Pants on Fire: Part II

When I sit on the bus or the tram [not often in the taxis; Dublin taximen are notoriously chatty], I am often writing posts, in my head, telling myself the story of the thing I’m going to write.

Right now? Not so much. I’m writing an awful lot, work wise, which is great, but it’s the sort of writing that’s the problem: theatre reviews, which require the part where I’m actually in the theatre, which is mostly at night, after I’ve put in a day’s work, or a day’s revision.

Ah, the exam. I sit at my dining room table — this is a holdover from my childhood. I did all my homework at the dining room table, which may explain my ability to sit in a busy places, in the heart of a café or a coffee shop, and write [I wrote the first draft of each of the chapters of my masters thesis at the late, great Bewley’s Café on Westmoreland Street.] Or, it was a tendency that was going to come out anyway, and came out early. So I sit at my ‘dining room’ table [not a proper room with a table in it at all, just an area in my open plan flat] and grind through the chapters of the texts of my course, and wonder at how much easier my life would be right now if I had done this work throughout the year. I shake my head at myself, right now. I shake my head because I know I’m guessing the questions properly — I always do, always — and that I’ll get a better mark than I deserve, considering.

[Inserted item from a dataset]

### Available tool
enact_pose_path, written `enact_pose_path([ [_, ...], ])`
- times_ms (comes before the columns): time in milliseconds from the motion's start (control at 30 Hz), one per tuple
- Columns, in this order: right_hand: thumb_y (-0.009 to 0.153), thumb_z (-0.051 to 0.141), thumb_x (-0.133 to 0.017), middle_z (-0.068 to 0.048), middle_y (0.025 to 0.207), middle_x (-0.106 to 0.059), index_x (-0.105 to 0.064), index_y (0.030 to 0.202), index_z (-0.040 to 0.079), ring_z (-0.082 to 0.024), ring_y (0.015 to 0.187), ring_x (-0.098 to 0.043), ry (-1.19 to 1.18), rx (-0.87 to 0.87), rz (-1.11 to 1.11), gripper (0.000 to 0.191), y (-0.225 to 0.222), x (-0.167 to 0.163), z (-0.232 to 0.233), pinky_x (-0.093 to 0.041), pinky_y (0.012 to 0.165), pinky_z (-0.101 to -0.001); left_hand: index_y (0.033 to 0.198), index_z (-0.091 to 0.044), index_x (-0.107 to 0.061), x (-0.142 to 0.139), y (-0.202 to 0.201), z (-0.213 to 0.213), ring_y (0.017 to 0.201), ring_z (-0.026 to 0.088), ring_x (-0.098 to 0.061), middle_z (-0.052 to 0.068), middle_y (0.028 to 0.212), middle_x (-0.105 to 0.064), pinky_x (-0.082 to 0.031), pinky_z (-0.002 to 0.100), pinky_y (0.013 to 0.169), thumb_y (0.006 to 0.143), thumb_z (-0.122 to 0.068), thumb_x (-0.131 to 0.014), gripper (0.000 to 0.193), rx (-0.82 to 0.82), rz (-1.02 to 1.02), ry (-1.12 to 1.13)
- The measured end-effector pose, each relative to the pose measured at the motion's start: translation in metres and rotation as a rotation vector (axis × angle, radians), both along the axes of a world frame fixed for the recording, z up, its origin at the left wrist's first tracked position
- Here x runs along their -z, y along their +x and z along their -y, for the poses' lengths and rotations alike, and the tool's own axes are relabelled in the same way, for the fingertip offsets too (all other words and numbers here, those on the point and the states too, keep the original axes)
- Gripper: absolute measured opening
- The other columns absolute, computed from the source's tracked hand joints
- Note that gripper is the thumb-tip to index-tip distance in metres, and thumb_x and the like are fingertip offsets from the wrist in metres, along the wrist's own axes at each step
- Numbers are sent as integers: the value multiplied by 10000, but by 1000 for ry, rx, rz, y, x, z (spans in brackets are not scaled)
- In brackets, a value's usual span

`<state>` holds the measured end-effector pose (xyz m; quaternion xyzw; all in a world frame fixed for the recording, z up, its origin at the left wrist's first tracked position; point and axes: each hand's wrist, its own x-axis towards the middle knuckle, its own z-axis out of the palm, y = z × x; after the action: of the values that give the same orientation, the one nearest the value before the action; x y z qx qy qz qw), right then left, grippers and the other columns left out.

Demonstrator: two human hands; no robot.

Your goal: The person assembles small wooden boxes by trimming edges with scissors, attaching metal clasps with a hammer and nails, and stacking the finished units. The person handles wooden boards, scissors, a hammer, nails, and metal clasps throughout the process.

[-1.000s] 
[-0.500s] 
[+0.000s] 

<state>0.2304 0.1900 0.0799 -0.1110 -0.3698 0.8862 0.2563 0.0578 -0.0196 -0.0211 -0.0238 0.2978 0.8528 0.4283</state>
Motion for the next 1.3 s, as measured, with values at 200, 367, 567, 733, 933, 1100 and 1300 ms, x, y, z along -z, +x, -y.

And I haven’t been blogging, which makes me sad. I like it here, and fear, perhaps, that if I don’t write about it, the horseriding will become work-a-day, mundane, just a thing I do in between, oh, writing novels, having crushes, and booking airline tickets.

I woke up this morning, with just the correct degree of anxiety which means I’m ready to write my review, due, I think, today, maybe Monday, just as well get it done. I check the schedule and — oh, joy! — I’m not writing this review for the main paper, but for the magazine for which I am the arts correspondent.

So here I am, and maybe now I can put out those flames.